- **Aim of the exercise**
Take the listing below and print exactly the lines starting at the line containing "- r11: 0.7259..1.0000" and ending at the line containing "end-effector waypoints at", both ends included, and no others.
§ §
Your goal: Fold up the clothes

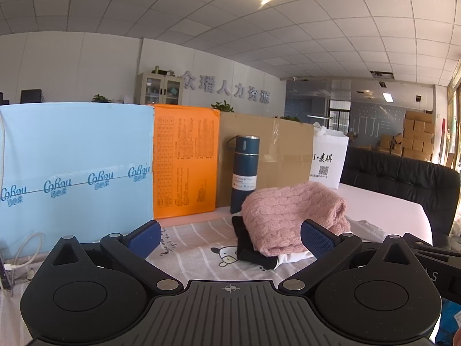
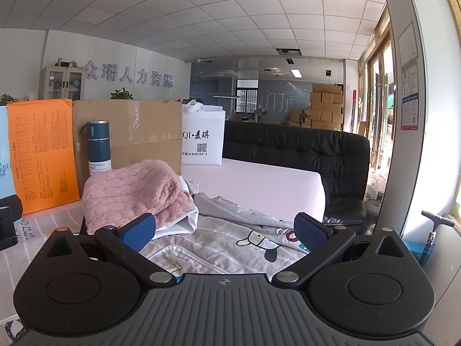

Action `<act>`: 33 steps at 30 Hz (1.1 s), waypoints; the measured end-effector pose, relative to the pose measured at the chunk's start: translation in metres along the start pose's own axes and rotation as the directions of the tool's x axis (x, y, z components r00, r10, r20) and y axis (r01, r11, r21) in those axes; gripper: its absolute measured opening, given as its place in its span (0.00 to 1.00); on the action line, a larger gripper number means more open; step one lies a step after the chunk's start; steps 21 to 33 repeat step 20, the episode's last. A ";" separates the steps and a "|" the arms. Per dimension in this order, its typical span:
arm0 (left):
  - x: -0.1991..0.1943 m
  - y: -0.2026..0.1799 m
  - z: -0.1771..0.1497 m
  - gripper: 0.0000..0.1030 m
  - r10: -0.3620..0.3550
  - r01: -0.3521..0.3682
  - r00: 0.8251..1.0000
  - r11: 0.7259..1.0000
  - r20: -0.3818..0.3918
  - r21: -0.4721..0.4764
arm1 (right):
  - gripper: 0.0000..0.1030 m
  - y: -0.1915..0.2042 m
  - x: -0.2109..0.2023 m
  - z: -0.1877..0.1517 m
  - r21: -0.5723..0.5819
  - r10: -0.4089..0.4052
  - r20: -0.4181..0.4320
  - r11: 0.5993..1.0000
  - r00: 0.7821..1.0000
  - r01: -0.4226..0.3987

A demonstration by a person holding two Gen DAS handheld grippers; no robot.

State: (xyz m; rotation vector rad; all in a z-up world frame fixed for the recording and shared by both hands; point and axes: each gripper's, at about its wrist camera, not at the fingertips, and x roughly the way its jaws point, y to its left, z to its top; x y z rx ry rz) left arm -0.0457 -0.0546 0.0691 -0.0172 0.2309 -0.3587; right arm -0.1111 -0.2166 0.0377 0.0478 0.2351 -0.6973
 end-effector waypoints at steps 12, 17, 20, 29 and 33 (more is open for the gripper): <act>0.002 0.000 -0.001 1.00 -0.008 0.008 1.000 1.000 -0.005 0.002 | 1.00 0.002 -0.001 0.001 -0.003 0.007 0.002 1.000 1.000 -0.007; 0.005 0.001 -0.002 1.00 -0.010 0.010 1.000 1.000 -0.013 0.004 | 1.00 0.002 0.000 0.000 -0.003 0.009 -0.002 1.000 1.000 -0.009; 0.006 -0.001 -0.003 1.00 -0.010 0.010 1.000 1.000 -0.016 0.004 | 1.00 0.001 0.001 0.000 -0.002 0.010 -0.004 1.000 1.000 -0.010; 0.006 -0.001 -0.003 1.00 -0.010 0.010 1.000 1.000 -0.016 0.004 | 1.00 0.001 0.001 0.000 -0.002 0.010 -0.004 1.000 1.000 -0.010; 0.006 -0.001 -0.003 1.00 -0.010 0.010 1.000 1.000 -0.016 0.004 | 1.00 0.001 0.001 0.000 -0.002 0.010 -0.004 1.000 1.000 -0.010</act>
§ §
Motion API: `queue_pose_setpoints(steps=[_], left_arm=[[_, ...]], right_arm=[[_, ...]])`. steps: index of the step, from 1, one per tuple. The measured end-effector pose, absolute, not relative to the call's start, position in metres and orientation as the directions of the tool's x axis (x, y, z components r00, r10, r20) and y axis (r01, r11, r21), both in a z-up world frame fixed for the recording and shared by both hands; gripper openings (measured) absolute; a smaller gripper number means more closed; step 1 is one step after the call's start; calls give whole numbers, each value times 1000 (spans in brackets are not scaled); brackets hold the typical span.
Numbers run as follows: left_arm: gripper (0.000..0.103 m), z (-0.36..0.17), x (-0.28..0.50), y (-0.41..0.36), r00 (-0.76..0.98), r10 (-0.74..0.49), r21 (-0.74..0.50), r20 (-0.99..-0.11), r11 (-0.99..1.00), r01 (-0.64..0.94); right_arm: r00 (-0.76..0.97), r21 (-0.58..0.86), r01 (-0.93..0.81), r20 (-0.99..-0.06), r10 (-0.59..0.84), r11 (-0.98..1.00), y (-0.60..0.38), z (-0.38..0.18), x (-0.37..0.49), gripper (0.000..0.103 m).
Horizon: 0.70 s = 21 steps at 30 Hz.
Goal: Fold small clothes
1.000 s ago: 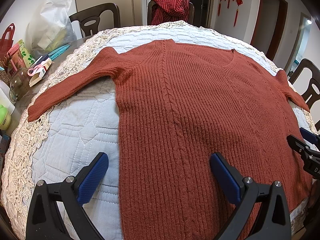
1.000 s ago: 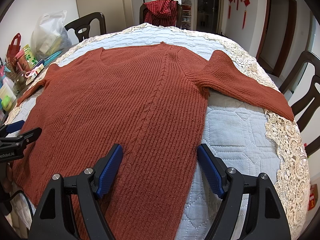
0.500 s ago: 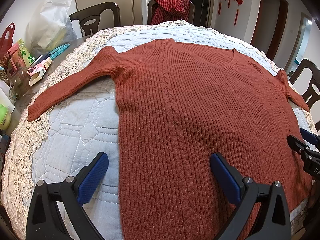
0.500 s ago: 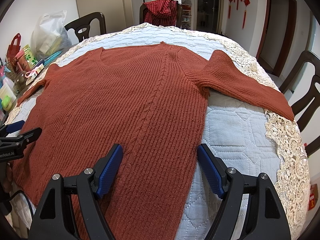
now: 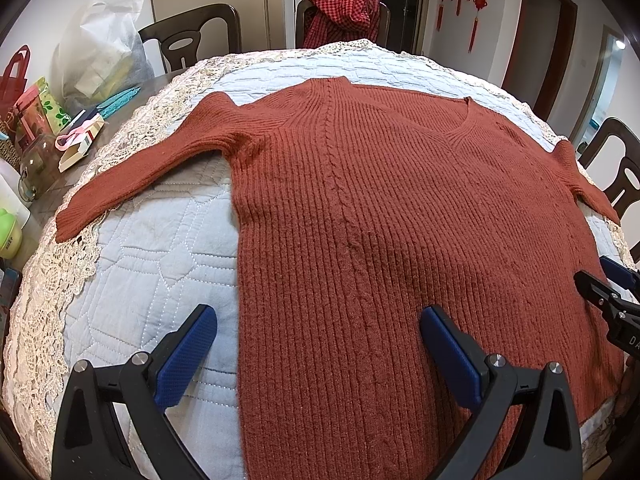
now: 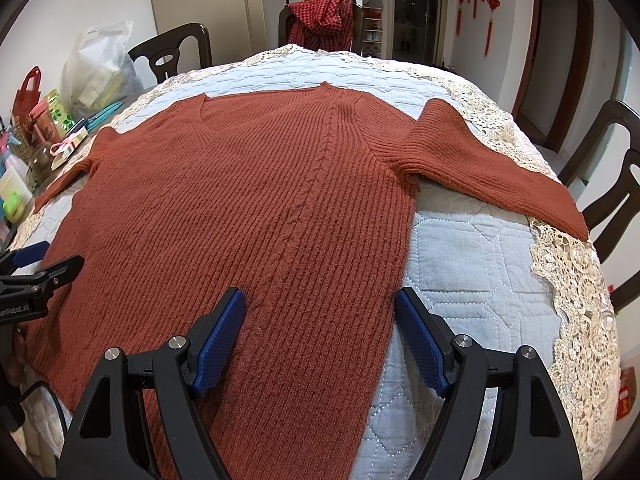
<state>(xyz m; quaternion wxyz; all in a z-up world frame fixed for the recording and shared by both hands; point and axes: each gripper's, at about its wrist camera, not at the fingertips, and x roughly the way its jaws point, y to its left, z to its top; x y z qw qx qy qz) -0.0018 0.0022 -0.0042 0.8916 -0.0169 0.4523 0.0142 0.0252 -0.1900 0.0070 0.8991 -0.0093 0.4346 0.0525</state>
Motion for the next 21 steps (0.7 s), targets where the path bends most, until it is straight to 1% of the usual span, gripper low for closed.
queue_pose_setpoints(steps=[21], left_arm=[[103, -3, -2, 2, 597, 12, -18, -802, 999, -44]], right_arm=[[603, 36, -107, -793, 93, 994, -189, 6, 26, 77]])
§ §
- **Answer box**
  - r11: 0.7259..1.0000
  - r20: -0.3818..0.3918
  - r21: -0.4721..0.4764
arm1 (right):
  - gripper: 0.0000..0.1030 m
  - y: -0.1915..0.2042 m
  - x: -0.2109..0.2023 m
  - z: -0.1877..0.1517 m
  - r21: -0.5723..0.5819
  - r10: -0.4089..0.4052
  - r20: -0.4181..0.4320
  - r11: 0.5993..1.0000
  - r00: 0.7821..1.0000
  - r01: -0.4226..0.3987

A demonstration by a person holding two Gen DAS handheld grippers; no robot.

State: (xyz m; rotation vector rad; all in a z-up world frame fixed for the recording and shared by both hands; point and axes: each gripper's, at about its wrist camera, not at the fingertips, and x roughly the way its jaws point, y to its left, z to its top; x y z rx ry rz) left arm -0.0457 -0.0546 0.0691 -0.0172 0.2309 -0.3587; right arm -0.1111 -0.2166 0.0377 0.0478 0.2351 -0.6973
 end-effector waypoints at steps 12, 17, 20, 29 and 33 (more is open for the gripper): <act>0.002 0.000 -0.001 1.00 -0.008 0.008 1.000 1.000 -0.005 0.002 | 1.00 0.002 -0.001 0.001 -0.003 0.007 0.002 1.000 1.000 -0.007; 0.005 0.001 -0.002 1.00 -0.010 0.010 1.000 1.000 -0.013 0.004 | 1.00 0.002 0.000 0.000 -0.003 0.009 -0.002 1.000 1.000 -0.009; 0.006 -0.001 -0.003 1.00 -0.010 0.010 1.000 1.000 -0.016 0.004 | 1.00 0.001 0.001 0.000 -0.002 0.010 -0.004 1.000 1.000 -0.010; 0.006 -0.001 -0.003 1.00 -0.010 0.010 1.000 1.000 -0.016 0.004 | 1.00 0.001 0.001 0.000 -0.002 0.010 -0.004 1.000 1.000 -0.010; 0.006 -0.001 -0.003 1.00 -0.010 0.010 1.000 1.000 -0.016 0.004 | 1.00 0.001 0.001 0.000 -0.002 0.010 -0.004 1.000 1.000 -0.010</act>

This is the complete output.